Many of our most vivid memories, individually and collectively as a culture, are of great victories and defeats in sports. If you witness raised voices and waving arms at a group gathering, there’s a good chance that a game or match is being recalled. More than politics or anything else that makes people shout, sports are a great human universal. We can all find something to say about the game last night.
As it turns out, there is more than just excitement transferred from arenas and stadiums to the fans watching the action. A close look reveals that those seemingly insignificant gestures, the high-fives and fist-bumps, proliferate and come into vogue based on what the athletes are doing. Some stars have a characteristic gesture imitated and adopted by devoted fans. But there are mainstays in these momentary acts of connection that have lasted decades. Chief among these is the good-old-fashioned highfive, which is said to have originated with basketball.

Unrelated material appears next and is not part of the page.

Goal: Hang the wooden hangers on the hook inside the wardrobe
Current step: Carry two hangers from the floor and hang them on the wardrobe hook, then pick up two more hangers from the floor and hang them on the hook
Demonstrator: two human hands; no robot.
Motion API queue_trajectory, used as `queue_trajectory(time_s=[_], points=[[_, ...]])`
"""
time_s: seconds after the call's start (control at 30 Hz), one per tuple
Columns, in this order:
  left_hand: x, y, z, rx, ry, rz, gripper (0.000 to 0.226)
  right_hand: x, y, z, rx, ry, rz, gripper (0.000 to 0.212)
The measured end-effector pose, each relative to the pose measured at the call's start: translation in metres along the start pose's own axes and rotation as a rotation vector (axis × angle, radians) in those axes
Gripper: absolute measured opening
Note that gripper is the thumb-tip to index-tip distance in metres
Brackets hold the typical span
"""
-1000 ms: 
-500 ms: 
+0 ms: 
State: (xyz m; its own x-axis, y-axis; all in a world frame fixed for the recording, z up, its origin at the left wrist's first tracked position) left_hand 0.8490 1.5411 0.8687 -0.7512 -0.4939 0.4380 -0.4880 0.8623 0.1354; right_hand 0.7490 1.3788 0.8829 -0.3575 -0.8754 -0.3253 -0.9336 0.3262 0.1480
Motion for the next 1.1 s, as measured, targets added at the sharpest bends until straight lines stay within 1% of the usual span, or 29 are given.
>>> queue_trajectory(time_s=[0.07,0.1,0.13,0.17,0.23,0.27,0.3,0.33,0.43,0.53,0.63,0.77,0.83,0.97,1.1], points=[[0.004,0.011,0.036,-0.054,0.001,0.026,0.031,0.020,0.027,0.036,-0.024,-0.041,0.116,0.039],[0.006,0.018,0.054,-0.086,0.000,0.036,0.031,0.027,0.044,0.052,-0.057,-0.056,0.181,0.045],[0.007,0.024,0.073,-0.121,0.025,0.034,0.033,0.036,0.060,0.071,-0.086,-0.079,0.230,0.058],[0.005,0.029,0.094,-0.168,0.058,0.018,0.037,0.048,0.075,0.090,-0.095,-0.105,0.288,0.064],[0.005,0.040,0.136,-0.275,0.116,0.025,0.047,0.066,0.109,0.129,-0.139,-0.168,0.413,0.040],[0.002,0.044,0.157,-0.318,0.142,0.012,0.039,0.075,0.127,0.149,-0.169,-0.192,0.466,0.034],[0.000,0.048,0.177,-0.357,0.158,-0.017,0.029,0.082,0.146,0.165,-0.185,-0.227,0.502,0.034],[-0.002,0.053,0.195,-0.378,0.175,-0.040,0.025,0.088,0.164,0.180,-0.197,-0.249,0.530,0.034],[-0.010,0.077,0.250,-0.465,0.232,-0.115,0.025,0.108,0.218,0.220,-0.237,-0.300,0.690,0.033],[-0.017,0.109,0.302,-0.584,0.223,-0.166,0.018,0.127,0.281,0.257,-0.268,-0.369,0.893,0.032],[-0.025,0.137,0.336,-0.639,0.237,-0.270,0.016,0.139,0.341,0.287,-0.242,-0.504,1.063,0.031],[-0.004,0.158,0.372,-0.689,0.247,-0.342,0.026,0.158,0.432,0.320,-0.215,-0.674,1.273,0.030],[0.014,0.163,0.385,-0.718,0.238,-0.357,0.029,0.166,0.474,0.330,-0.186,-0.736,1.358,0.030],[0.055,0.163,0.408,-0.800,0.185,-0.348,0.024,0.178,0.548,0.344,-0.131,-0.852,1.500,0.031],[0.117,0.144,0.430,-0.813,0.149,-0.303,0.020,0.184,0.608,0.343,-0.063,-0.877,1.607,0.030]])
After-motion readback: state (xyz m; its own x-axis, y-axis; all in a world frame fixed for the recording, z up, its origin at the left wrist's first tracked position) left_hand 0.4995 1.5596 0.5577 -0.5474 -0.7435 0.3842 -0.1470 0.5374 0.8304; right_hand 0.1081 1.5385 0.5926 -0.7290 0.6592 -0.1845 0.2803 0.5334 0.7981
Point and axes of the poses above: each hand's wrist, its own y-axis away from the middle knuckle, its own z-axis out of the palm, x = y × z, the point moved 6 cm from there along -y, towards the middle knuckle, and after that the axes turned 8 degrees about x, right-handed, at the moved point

The reason the high-five has persisted is possibly because there happens to be a lot more in that display of team spirit than we thought. A team of Berkeley scientists recently tabulated every bump, hug, and high-five in games played by every NBA team early this season, the New York Times reported last month. The study’s conclusions were that the best teams and individual players shared a lot more of these moments of connection than those who were less successful.
Controlling for the variable that the winning teams and players were just more excited than their losing counterparts, the researchers were more interested in the efficiency with which the ball was handled, rather than the total points scored. As it turns out, players who acknowledged teammates’ successes and showed a unity of spirit with these seemingly simple gestures performed better than those who didn’t express themselves that way.
Biology may play a role in this exchange, as these moments of contact apparently trigger the release of oxytocin, the hormone associated with trust, while reducing levels of the stress hormone cortisol. As the Times reported, with emotions regulated this way, the mind is freed up for problem solving.
So, here’s a new indicator of successful business practices that you should watch for in the office or on the job site—how many high-fives are you seeing? If you don’t see highfives, look for fist-bumps, or just a plain old pat on the back. They all add up to the feeling of teamwork and a job well done.